Then there’s an all too occasional minigame in which we get to manipulate – ‘remix’ – other character’s memories in order that their present day behaviour changes. For instance, make an assassin working for the memory-stealing corporation you’re trying to take down believe that they caused the death of her husband and she’ll suddenly feel disinclined to slit your throat. This is done by entering the memory of a life-saving operation her chap was receiving courtesy of The Tyrell Corporation Memorize and looking for ‘glitches’, whatever they’re supposed to be. What they do is allow alteration – loosen the straps of his anaesthetic mask or stick the wrong medicine in the machine that goes ping, that sort of thing. Soon enough, she’ll believe Weyland-Yutani Memorize offed her fella through medical incompetence/mendacity and must be taken down.

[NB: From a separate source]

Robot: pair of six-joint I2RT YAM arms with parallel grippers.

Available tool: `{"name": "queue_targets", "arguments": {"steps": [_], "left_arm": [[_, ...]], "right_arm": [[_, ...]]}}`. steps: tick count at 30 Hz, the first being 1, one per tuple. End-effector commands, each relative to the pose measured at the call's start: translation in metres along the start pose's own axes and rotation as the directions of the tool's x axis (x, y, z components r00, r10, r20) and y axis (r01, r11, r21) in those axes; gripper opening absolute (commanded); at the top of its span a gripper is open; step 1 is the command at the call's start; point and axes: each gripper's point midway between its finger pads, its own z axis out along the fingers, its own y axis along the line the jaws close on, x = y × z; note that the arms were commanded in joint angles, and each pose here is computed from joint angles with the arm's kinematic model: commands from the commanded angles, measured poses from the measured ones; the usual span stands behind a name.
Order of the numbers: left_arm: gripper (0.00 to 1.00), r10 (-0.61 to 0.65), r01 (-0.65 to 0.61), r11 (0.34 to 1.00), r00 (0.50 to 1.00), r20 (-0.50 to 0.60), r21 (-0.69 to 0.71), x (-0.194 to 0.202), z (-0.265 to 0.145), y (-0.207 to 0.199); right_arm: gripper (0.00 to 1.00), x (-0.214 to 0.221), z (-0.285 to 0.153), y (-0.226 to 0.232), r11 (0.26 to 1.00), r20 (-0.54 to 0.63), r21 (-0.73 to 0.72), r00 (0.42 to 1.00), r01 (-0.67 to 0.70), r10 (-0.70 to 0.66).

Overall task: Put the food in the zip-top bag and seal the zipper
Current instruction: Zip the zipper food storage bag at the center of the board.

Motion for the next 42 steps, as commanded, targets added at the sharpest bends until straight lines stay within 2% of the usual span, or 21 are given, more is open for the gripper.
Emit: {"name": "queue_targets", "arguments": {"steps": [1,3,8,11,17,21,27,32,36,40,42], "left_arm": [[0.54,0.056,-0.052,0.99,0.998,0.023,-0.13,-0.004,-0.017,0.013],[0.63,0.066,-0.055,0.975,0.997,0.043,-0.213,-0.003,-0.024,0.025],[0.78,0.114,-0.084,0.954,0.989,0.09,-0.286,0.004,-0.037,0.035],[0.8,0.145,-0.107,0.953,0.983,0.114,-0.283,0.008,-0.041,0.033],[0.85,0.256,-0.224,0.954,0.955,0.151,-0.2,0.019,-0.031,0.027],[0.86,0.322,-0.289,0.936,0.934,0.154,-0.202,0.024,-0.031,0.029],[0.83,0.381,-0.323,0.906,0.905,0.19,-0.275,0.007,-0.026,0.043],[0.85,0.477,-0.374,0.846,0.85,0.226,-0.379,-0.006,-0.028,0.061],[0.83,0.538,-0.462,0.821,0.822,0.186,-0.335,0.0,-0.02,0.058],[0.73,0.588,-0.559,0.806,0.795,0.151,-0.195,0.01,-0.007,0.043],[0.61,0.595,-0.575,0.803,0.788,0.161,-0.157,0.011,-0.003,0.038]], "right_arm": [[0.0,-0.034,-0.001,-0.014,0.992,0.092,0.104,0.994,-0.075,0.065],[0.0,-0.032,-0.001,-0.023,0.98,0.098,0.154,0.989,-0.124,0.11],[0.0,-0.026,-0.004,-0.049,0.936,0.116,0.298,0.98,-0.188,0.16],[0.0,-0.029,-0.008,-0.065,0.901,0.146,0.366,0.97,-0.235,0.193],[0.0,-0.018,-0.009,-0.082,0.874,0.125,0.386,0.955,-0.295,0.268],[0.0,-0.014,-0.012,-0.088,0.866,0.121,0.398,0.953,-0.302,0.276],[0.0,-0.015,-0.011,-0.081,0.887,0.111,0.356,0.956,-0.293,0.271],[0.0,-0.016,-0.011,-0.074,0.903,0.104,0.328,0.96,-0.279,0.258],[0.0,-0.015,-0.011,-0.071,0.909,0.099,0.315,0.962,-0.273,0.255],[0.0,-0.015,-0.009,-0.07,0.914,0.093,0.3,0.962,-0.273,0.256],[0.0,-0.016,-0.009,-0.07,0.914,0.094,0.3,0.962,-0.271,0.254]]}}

It is a little arbitrary and doesn’t stand up to much analysis, but winding and rewinding through the memory, looking for glitches and using a combination of logic and trial/error to work out which ones should be altered and in which order is fascinating stuff, with a few alternate (but fail-state) outcomes if you get it wrong. Yeah, in a way it’s a quick-time time event writ-large, but with more convincing context and variance, while the moral oddness of manipulating memories in order to have someone later do you a favour is by far the most compelling aspect of the plot. OK, you’re trying to take down an evil corporation, but does that justify making someone believe their husband died in tragic circumstances? Later narrative events do a bit more with the ethics of this stuff, but really the story just burbles off into technology-as-magic gibber and for the most part the memory-hacking is just a rare, more cerebral diversion from the game proper.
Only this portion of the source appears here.